The two point stencil for the first derivative of a function is given by:

${\displaystyle f'(x_{0})={\frac {f\left(x_{0}+h\right)-f\left(x_{0}-h\right)}{2h}}+O\left(h^{2}\right)}$.

This is obtained from the Taylor series expansion of the first derivative of the function given by:

${\displaystyle {\begin{array}{l}f'(x_{0})={\frac {f\left(x_{0}+h\right)-f(x_{0})}{h}}-{\frac {f^{(2)}(x_{0})}{2!}}h-{\frac {f^{(3)}(x_{0})}{3!}}h^{2}-{\frac {f^{(4)}(x_{0})}{4!}}h^{3}+\cdots \end{array}}}$.

Replacing ${\displaystyle h}$ with ${\displaystyle -h}$, we have:

${\displaystyle {\begin{array}{l}f'(x_{0})=-{\frac {f\left(x_{0}-h\right)-f(x_{0})}{h}}+{\frac {f^{(2)}(x_{0})}{2!}}h-{\frac {f^{(3)}(x_{0})}{3!}}h^{2}+{\frac {f^{(4)}(x_{0})}{4!}}h^{3}+\cdots \end{array}}}$.

Addition of the above two equations together results in the cancellation of the terms in odd powers of ${\displaystyle h}$:

${\displaystyle {\begin{array}{l}2f'(x_{0})={\frac {f\left(x_{0}+h\right)-f(x_{0})}{h}}-{\frac {f\left(x_{0}-h\right)-f(x_{0})}{h}}-2{\frac {f^{(3)}(x_{0})}{3!}}h^{2}+\cdots \end{array}}}$.

${\displaystyle {\begin{array}{l}f'(x_{0})={\frac {f\left(x_{0}+h\right)-f\left(x_{0}-h\right)}{2h}}-{\frac {f^{(3)}(x_{0})}{3!}}h^{2}+\cdots \end{array}}}$.

${\displaystyle {\begin{array}{l}f'(x_{0})={\frac {f\left(x_{0}+h\right)-f\left(x_{0}-h\right)}{2h}}+O\left(h^{2}\right)\end{array}}}$.

## Three Point Stencil Example

For example, the three point stencil for the second derivative of a function is given by:

${\displaystyle {\begin{array}{l}f^{(2)}(x_{0})={\frac {f\left(x_{0}+h\right)+f\left(x_{0}-h\right)-2f(x_{0})}{h^{2}}}+O\left(h^{2}\right)\end{array}}}$.
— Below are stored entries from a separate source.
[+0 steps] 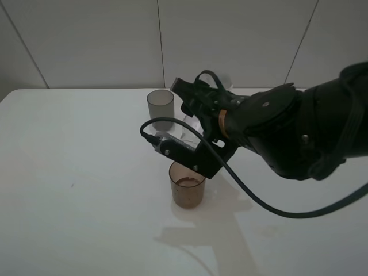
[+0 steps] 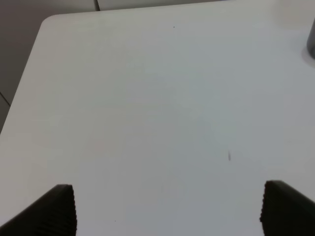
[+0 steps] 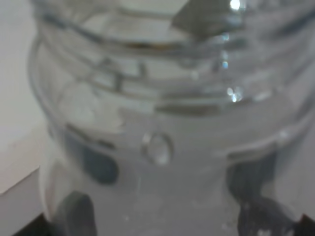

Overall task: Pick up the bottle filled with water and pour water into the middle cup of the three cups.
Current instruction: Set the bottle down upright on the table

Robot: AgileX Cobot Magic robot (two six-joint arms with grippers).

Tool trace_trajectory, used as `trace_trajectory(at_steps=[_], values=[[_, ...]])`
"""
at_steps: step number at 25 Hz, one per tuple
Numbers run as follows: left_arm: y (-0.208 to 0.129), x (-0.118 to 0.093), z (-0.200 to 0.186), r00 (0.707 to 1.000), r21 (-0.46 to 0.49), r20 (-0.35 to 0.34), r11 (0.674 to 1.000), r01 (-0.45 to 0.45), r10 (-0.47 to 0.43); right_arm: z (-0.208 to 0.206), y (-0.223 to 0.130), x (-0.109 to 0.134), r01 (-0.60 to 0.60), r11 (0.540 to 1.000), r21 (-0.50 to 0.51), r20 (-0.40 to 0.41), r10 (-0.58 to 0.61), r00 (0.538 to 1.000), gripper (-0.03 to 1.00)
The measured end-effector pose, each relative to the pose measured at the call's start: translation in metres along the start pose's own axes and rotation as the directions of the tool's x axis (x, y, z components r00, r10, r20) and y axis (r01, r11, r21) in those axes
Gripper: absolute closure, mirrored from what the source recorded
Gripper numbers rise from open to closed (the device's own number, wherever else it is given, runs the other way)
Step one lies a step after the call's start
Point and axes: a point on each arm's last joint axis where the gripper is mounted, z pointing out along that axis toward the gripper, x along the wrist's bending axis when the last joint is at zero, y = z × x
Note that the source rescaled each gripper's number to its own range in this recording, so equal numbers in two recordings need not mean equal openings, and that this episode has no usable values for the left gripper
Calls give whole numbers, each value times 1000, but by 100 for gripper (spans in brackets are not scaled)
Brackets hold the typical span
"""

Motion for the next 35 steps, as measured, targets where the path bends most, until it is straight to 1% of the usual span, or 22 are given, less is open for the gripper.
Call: trace_trajectory(at_steps=[3,6,8,9,10,11,13,14,15,16,17,19,20,22,25,28,30,32,33,35], values=[[0,0,0,1000,0,0,1000,0,0,-1,1,-1,-88,996,-13,4,88,996,97],[0,0,0,1000,0,0,1000,0,0,-6,2,-1,-206,976,-73,-23,204,979,97],[0,0,0,1000,0,0,1000,0,0,-12,-1,1,-329,938,-113,-64,323,944,97],[0,0,0,1000,0,0,1000,0,0,-15,-5,1,-393,910,-131,-80,385,919,97],[0,0,0,1000,0,0,1000,0,0,-17,-11,3,-474,870,-139,-108,462,880,97],[0,0,0,1000,0,0,1000,0,0,-18,-15,6,-556,820,-138,-142,539,830,97],[0,0,0,1000,0,0,1000,0,0,-19,-28,13,-715,689,-119,-200,689,697,97],[0,0,0,1000,0,0,1000,0,0,-19,-33,16,-788,606,-107,-230,757,612,97],[0,0,0,1000,0,0,1000,0,0,-19,-39,19,-854,512,-95,-252,818,518,97],[0,0,0,1000,0,0,1000,0,0,-18,-44,22,-899,429,-89,-263,860,436,97],[0,0,0,1000,0,0,1000,0,0,-17,-48,25,-938,335,-85,-278,897,345,97],[0,0,0,1000,0,0,1000,0,0,-13,-51,34,-983,166,-78,-301,936,182,97],[0,0,0,1000,0,0,1000,0,0,-11,-52,41,-992,102,-79,-304,945,121,97],[0,0,0,1000,0,0,1000,0,0,-8,-51,57,-997,-4,-80,-307,951,21,97],[0,0,0,1000,0,0,1000,0,0,-6,-43,79,-980,-152,-125,-307,946,-107,97],[0,0,0,1000,0,0,1000,0,0,-4,-33,94,-920,-343,-191,-291,915,-280,97],[0,0,0,1000,0,0,1000,0,0,-1,-25,103,-869,-449,-209,-268,880,-391,97],[0,0,0,1000,0,0,1000,0,0,3,-18,115,-827,-522,-211,-235,848,-475,97],[0,0,0,1000,0,0,1000,0,0,6,-14,123,-809,-550,-206,-213,832,-512,97],[0,0,0,1000,0,0,1000,0,0,10,-5,137,-788,-585,-191,-176,810,-559,97]])
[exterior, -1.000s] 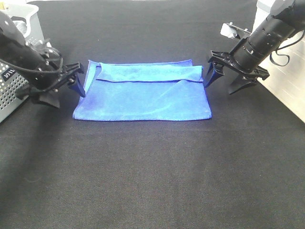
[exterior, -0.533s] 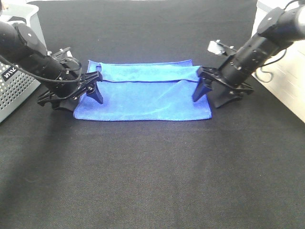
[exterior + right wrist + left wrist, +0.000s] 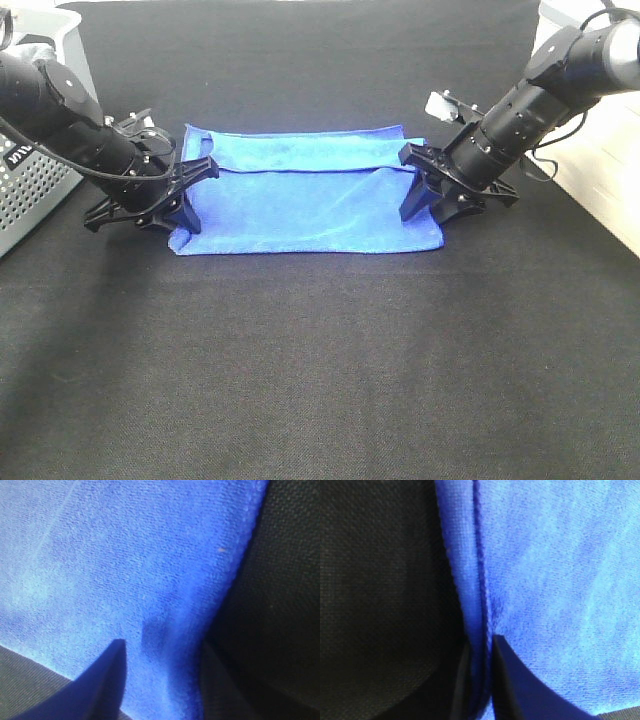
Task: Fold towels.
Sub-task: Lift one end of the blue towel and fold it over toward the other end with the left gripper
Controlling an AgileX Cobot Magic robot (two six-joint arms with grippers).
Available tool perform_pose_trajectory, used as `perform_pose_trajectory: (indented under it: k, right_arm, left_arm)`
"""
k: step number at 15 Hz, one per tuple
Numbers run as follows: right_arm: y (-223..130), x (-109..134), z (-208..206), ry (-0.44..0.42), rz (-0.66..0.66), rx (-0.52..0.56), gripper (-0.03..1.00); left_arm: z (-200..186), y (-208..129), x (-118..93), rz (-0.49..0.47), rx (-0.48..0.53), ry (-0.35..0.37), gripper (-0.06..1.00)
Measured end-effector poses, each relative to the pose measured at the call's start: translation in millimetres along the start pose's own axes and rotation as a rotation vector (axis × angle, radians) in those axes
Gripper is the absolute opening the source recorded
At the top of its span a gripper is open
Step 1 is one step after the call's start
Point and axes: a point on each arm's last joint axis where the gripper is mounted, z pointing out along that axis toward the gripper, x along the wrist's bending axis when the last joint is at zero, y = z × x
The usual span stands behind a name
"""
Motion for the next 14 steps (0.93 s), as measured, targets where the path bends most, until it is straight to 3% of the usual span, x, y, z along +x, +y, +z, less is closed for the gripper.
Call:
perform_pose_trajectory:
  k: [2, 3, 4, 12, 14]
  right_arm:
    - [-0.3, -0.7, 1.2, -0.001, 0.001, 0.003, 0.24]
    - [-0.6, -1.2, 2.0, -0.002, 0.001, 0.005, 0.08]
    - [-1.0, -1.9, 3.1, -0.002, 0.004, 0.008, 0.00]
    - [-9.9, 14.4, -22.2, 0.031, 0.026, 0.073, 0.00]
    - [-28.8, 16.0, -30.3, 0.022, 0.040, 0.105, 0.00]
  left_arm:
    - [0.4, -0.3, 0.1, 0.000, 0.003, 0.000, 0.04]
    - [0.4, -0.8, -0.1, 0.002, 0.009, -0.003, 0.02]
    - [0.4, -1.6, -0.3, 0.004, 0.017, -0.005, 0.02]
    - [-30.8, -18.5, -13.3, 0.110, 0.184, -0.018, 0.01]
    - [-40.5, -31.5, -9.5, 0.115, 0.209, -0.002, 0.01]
This is obtained from the Taylor series expansion of the first derivative of the function given by:

${\displaystyle {\begin{array}{l}f'(x_{0})={\frac {f\left(x_{0}+h\right)-f(x_{0})}{h}}-{\frac {f^{(2)}(x_{0})}{2!}}h-{\frac {f^{(3)}(x_{0})}{3!}}h^{2}-{\frac {f^{(4)}(x_{0})}{4!}}h^{3}+\cdots \end{array}}}$.

Replacing ${\displaystyle h}$ with ${\displaystyle -h}$, we have:

${\displaystyle {\begin{array}{l}f'(x_{0})=-{\frac {f\left(x_{0}-h\right)-f(x_{0})}{h}}+{\frac {f^{(2)}(x_{0})}{2!}}h-{\frac {f^{(3)}(x_{0})}{3!}}h^{2}+{\frac {f^{(4)}(x_{0})}{4!}}h^{3}+\cdots \end{array}}}$.

Subtraction of the above two equations results in the cancellation of the terms in even powers of ${\displaystyle h}$: ${\displaystyle {\begin{array}{l}0={\frac {f\left(x_{0}+h\right)-f(x_{0})}{h}}+{\frac {f\left(x_{0}-h\right)-f(x_{0})}{h}}-2{\frac {f^{(2)}(x_{0})}{2!}}h-2{\frac {f^{(4)}(x_{0})}{4!}}h^{3}+\cdots \end{array}}}$.

${\displaystyle {\begin{array}{l}f^{(2)}(x_{0})={\frac {f\left(x_{0}+h\right)+f\left(x_{0}-h\right)-2f(x_{0})}{h^{2}}}-2{\frac {f^{(4)}(x_{0})}{4!}}h^{2}+\cdots \end{array}}}$.

${\displaystyle {\begin{array}{l}f^{(2)}(x_{0})={\frac {f\left(x_{0}+h\right)+f\left(x_{0}-h\right)-2f(x_{0})}{h^{2}}}+O\left(h^{2}\right)\end{array}}}$.